Tememos que ainda haja pior. O resultado desta promiscuidade em trabalho, o beneficiário desta ação social cosmopolita só poderá ser uma democracia, que não será nem católica, nem protestante, nem judaica; uma religião (porque o sillonismo, os chefes o afirmam, é uma religião) mais universal do que a Igreja Católica, reunindo todos os homens tornados, enfim, irmãos e camaradas no “reino de Deus”. “Não se trabalha para a Igreja, trabalha-se pela humanidade”.

E agora, penetrado da mais viva tristeza, nós nos perguntamos, Veneráveis Irmãos, onde foi parar o catolicismo do Sillon. Ah! Ele que dava outrora tão belas esperanças, esta torrente límpida e impetuosa foi captada em sua marcha pelos inimigos modernos da Igreja, e agora já não é mais do que um miserável afluente do grande movimento de apostasia organizada, em todos os países, para o estabelecimento de uma Igreja universal que não terá nem dogmas, nem hierarquia, nem regra para o espírito, nem freio para as paixões, e que, sob pretexto de liberdade e de dignidade humana, restauraria no mundo, se pudesse triunfar, o reino legal da fraude e da violência, e a opressão dos fracos, daqueles que sofrem e que trabalham.

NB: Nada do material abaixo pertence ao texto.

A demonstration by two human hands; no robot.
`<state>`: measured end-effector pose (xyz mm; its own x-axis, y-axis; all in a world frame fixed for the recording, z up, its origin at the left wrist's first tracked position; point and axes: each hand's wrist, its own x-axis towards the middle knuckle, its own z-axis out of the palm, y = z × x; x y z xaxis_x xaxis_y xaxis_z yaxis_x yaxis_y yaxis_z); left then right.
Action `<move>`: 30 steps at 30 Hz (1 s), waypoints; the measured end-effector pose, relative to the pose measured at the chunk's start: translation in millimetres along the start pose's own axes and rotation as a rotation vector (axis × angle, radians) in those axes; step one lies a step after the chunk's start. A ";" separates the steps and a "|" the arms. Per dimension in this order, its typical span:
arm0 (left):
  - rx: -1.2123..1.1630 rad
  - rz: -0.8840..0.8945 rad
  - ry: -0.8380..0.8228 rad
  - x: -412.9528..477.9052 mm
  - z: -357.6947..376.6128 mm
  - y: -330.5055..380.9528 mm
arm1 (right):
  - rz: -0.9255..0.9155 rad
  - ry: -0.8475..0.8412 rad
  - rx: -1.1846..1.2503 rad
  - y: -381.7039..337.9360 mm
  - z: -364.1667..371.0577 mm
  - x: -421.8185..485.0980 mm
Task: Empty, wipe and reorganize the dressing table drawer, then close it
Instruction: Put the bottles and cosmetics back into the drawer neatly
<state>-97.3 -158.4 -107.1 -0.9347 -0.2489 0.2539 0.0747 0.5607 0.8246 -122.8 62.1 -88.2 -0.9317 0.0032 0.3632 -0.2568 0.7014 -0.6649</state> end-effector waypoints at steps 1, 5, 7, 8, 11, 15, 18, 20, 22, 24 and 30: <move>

Nós conhecemos demasiadamente os sombrios laboratórios em que se elaboram estas doutrinas deletérias, que não deveriam seduzir espíritos clarividentes. Os chefes do Sillon não souberam evitá-las: a exaltação de seus sentimentos, a cega bondade de seu coração, seu misticismo filosófico misturado com um tanto de iluminismo os impeliram para um novo Evangelho, no qual julgaram ver o verdadeiro Evangelho do Salvador, a tal ponto que ousam tratar Nosso Senhor Jesus Cristo com uma familiaridade soberanamente desrespeitosa, e que sendo o seu ideal aparentado com o da Revolução, não temem fazer entre o Evangelho e a Revolução aproximações blasfematórias, que não têm a escusa de haverem escapado de alguma improvisação tumultuosa.”